▶ [TASK BRIEF]:
All lines with the word "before" must be pulled from the entries below.

==============================

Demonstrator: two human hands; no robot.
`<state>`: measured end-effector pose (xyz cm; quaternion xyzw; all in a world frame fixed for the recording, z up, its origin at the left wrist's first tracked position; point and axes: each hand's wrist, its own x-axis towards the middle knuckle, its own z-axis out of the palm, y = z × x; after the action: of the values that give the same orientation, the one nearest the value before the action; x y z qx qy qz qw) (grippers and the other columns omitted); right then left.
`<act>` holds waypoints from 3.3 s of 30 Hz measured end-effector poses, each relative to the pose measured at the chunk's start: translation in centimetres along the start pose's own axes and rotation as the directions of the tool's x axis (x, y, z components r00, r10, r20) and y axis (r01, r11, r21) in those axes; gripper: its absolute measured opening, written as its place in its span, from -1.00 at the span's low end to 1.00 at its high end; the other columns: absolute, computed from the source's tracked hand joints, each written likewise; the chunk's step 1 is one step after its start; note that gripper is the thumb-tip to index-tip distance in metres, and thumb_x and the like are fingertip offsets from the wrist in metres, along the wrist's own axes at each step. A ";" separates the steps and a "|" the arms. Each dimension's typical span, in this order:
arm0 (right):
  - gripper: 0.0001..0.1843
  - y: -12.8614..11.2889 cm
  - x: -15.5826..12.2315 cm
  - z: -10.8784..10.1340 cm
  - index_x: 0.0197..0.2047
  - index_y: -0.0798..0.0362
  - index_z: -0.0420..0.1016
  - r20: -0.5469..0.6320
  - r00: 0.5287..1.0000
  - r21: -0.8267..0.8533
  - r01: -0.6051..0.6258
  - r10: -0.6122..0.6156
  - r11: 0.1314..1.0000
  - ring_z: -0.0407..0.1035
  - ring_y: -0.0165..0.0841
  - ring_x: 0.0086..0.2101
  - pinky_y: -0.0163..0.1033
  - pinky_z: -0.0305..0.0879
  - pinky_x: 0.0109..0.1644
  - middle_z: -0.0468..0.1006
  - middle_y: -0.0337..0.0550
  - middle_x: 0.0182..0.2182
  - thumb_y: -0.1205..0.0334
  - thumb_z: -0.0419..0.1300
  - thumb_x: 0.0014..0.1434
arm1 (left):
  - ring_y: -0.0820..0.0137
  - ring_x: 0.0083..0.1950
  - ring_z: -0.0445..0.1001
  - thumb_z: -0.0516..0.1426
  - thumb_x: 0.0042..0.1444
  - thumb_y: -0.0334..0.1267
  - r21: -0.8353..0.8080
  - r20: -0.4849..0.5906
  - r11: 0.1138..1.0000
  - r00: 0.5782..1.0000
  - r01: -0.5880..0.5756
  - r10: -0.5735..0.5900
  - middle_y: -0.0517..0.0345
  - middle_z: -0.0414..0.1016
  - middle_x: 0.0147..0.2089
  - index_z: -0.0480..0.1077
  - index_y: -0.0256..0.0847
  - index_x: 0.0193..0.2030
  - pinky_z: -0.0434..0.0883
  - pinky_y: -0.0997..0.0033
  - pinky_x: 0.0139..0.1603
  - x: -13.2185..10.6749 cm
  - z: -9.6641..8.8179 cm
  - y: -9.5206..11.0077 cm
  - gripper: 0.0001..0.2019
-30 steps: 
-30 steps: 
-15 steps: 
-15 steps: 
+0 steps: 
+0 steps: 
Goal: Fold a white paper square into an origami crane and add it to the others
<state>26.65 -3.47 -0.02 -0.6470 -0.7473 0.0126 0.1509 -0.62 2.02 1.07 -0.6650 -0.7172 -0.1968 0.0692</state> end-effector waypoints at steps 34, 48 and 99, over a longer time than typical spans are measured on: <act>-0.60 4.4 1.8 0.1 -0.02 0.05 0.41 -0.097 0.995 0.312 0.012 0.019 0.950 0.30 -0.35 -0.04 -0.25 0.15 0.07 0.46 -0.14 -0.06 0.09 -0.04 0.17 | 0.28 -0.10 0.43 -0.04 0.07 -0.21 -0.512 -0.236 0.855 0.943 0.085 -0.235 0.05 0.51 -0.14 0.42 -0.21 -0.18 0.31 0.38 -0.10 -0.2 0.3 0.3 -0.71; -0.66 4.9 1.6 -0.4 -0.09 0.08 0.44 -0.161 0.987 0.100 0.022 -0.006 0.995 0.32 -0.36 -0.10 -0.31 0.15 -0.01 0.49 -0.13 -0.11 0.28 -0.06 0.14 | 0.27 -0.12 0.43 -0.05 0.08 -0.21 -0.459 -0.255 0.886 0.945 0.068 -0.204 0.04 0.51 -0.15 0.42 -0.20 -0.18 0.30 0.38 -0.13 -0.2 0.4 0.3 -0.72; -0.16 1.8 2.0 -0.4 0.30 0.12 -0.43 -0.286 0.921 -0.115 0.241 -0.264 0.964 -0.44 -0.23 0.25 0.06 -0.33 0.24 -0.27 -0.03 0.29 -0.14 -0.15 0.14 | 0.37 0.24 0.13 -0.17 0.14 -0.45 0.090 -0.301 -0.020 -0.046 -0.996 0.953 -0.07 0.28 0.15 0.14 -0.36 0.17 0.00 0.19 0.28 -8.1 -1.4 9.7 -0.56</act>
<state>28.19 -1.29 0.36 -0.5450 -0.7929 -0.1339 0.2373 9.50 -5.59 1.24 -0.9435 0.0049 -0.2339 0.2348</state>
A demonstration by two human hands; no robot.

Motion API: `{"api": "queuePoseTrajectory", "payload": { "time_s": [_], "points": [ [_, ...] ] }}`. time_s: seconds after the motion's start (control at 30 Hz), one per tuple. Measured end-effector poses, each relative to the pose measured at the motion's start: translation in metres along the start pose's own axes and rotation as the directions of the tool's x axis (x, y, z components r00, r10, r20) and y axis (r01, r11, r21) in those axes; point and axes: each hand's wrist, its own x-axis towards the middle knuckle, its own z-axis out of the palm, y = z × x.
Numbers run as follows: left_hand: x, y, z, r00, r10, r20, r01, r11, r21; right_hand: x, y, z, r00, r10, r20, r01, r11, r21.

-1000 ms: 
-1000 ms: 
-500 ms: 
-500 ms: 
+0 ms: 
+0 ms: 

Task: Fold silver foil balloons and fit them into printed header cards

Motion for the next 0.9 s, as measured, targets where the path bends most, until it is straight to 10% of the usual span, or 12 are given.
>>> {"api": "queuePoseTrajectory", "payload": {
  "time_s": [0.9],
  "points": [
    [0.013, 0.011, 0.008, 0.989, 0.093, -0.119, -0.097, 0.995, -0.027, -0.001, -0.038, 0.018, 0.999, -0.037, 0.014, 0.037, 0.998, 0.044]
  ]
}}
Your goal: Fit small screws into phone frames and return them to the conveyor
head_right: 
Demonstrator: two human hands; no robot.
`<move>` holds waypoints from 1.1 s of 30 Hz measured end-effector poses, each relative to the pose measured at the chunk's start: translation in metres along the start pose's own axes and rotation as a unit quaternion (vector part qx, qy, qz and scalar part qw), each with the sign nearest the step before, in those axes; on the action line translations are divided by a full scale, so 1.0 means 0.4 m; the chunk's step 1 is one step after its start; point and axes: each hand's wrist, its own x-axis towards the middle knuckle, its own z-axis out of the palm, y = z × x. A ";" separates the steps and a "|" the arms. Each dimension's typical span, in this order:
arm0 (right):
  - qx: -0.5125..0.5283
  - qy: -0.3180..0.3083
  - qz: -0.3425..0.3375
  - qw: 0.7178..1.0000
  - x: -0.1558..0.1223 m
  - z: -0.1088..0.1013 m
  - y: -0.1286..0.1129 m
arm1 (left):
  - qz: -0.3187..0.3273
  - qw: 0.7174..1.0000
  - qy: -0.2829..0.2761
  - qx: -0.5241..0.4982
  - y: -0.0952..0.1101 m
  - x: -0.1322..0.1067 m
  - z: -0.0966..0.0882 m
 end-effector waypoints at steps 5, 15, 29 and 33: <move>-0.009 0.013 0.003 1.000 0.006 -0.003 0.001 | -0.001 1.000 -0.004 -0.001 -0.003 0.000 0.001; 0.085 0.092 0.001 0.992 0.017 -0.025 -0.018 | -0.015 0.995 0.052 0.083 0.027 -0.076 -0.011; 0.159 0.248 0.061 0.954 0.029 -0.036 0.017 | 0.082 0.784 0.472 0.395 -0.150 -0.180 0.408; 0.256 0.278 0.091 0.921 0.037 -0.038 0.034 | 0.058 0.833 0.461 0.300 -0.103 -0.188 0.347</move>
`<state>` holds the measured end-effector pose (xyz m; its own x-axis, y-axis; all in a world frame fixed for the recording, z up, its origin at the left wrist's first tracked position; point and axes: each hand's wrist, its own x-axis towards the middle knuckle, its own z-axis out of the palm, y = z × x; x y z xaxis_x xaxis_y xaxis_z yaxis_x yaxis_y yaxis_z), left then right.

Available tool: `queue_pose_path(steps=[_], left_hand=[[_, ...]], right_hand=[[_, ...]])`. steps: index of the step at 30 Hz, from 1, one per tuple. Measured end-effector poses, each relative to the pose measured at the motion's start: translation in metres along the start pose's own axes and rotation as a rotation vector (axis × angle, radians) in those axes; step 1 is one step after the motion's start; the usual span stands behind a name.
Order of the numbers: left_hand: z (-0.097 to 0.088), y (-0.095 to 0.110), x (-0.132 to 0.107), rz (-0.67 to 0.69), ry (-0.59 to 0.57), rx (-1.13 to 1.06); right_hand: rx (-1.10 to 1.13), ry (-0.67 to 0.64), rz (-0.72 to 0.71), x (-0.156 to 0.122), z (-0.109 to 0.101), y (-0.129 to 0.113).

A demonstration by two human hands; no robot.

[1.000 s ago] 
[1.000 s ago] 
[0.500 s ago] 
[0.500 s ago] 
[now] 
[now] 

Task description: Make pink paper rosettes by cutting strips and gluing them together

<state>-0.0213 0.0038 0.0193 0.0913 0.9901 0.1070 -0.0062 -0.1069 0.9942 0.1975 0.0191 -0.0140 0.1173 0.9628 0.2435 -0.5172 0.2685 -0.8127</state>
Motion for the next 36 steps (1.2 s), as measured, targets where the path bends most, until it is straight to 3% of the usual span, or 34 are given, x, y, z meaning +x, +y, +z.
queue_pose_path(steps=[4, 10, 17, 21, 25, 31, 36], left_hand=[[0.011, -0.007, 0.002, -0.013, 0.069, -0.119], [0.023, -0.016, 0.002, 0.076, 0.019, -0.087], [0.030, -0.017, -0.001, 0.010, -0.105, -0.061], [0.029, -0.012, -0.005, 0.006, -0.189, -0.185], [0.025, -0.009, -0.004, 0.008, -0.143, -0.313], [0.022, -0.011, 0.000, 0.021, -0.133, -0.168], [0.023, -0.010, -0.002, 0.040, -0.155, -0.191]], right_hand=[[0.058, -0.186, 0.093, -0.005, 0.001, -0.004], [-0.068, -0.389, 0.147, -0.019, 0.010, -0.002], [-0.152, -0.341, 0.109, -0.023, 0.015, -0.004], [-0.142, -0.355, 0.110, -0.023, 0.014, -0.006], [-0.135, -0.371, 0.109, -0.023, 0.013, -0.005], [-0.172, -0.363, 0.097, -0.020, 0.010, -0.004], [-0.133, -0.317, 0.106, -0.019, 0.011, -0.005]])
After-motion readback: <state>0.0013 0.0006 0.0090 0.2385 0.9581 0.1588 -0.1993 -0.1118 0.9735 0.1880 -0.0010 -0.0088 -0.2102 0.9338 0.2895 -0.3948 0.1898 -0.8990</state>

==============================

▶ [OUTPUT FOR THIS TASK]:
`<state>`: measured end-effector pose (xyz cm; quaternion xyzw; all in a world frame fixed for the recording, z up, its origin at the left wrist's first tracked position; point and axes: each hand's wrist, its own x-axis towards the middle knuckle, its own z-axis out of the palm, y = z × x; after the action: of the values that give the same orientation, the one nearest the value before the action; x y z qx qy qz qw) (grippers and the other columns omitted); right then left.
`<move>` holds waypoints from 1.1 s of 30 Hz measured end-effector poses, each relative to the pose measured at the chunk's start: translation in metres along the start pose's own axes and rotation as a unit quaternion (vector part qx, qy, qz and scalar part qw), each with the sign nearest the step before, in those axes; on the action line translations are divided by a full scale, so 1.0 means 0.4 m; the chunk's step 1 is one step after its start; point and axes: each hand's wrist, its own x-axis towards the middle knuckle, its own z-axis out of the palm, y = z × x. A ";" separates the steps and a "|" the arms. Each dimension's typical span, in this order:

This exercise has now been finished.